[[ Records supplied open ]]
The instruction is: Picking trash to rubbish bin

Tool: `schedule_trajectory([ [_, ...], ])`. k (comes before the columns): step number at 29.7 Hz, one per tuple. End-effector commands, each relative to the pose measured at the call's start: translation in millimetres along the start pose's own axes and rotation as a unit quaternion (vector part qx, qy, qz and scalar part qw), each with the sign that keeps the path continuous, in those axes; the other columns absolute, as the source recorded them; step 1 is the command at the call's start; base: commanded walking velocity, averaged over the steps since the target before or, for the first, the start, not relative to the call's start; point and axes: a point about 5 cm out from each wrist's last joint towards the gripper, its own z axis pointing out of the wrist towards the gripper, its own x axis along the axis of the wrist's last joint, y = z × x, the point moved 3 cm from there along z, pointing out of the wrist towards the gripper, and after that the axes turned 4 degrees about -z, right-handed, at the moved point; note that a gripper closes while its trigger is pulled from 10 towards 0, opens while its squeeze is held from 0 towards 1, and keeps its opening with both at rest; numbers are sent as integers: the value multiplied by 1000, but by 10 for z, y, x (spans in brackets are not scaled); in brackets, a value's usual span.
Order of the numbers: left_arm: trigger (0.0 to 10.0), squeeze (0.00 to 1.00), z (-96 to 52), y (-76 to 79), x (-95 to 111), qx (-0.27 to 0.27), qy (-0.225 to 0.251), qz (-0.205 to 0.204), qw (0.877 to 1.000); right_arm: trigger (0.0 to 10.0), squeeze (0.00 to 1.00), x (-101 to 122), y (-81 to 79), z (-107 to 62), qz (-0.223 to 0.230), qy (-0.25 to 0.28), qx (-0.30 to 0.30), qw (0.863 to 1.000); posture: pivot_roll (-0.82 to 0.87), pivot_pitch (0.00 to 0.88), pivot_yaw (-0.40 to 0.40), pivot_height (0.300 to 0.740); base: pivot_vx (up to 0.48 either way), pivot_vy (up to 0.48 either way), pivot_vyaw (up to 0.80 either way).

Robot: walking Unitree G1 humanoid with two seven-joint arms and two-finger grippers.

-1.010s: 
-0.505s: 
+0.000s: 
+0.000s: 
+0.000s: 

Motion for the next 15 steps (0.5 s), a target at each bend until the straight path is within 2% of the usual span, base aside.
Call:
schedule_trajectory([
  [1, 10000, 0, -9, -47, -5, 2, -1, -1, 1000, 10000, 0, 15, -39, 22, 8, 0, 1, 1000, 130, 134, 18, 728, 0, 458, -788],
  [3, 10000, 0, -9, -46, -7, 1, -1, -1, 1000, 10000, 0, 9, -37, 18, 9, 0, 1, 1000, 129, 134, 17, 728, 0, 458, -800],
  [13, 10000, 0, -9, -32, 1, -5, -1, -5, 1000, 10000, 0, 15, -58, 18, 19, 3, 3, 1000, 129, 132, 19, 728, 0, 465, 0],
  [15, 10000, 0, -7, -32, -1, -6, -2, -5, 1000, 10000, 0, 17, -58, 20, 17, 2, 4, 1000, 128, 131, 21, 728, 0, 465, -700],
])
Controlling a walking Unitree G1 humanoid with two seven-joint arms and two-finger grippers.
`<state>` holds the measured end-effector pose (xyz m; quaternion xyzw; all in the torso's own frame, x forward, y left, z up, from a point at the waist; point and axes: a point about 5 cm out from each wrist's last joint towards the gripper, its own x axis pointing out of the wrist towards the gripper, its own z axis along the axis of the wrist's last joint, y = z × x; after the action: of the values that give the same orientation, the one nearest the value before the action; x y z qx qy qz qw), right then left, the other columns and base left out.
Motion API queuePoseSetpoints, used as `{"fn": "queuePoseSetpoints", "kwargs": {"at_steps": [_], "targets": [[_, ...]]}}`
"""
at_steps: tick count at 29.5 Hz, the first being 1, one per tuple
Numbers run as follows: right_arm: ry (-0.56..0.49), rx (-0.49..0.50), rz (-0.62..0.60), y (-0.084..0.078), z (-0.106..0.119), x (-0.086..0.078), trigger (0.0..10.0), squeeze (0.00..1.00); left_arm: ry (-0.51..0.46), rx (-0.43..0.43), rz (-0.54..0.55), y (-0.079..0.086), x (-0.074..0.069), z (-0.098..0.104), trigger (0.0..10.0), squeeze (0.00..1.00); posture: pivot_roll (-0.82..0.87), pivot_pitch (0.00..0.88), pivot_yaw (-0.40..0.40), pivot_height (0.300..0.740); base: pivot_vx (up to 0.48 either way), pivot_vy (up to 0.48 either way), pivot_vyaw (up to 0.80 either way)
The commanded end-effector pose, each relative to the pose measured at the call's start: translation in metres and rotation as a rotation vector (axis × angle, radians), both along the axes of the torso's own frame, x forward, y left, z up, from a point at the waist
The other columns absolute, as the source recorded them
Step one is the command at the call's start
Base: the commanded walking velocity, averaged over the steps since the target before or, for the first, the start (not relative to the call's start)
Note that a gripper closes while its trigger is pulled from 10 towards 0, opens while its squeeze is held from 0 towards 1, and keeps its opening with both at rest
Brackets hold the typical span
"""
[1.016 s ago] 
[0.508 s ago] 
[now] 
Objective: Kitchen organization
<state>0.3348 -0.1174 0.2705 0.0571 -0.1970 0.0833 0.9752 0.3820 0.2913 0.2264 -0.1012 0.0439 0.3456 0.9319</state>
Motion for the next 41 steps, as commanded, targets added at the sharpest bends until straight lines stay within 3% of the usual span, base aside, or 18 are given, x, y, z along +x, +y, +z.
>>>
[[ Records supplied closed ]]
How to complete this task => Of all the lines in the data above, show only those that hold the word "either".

Expected answer =>
Order of the numbers: left_arm: trigger (0.0 to 10.0), squeeze (0.00 to 1.00), z (-96 to 52), y (-76 to 79), x (-95 to 111), qx (-0.27 to 0.27), qy (-0.225 to 0.251), qz (-0.205 to 0.204), qw (0.877 to 1.000); right_arm: trigger (0.0 to 10.0), squeeze (0.00 to 1.00), x (-101 to 122), y (-81 to 79), z (-107 to 62), qz (-0.223 to 0.230), qy (-0.25 to 0.28), qx (-0.30 to 0.30), qw (0.863 to 1.000); posture: pivot_roll (-0.82 to 0.87), pivot_pitch (0.00 to 0.88), pivot_yaw (-0.40 to 0.40), pivot_height (0.300 to 0.740); base: pivot_vx (up to 0.48 either way), pivot_vy (up to 0.48 either way), pivot_vyaw (up to 0.80 either way).
Numbers run as follows: right_arm: ry (-0.56..0.49), rx (-0.49..0.50), rz (-0.62..0.60), y (-0.084..0.078), z (-0.106..0.119), x (-0.086..0.078), trigger (0.0..10.0), squeeze (0.00..1.00); left_arm: ry (-0.51..0.46), rx (-0.43..0.43), rz (-0.54..0.55), y (-0.079..0.086), x (-0.074..0.069), z (-0.098..0.104), trigger (0.0..10.0), squeeze (0.00..1.00); posture: pivot_roll (-0.82..0.87), pivot_pitch (0.00..0.88), pivot_yaw (-0.40..0.40), pivot_height (0.300..0.740); base: pivot_vx (up to 0.48 either way), pivot_vy (up to 0.48 either way), pivot_vyaw (up to 0.80 either way)

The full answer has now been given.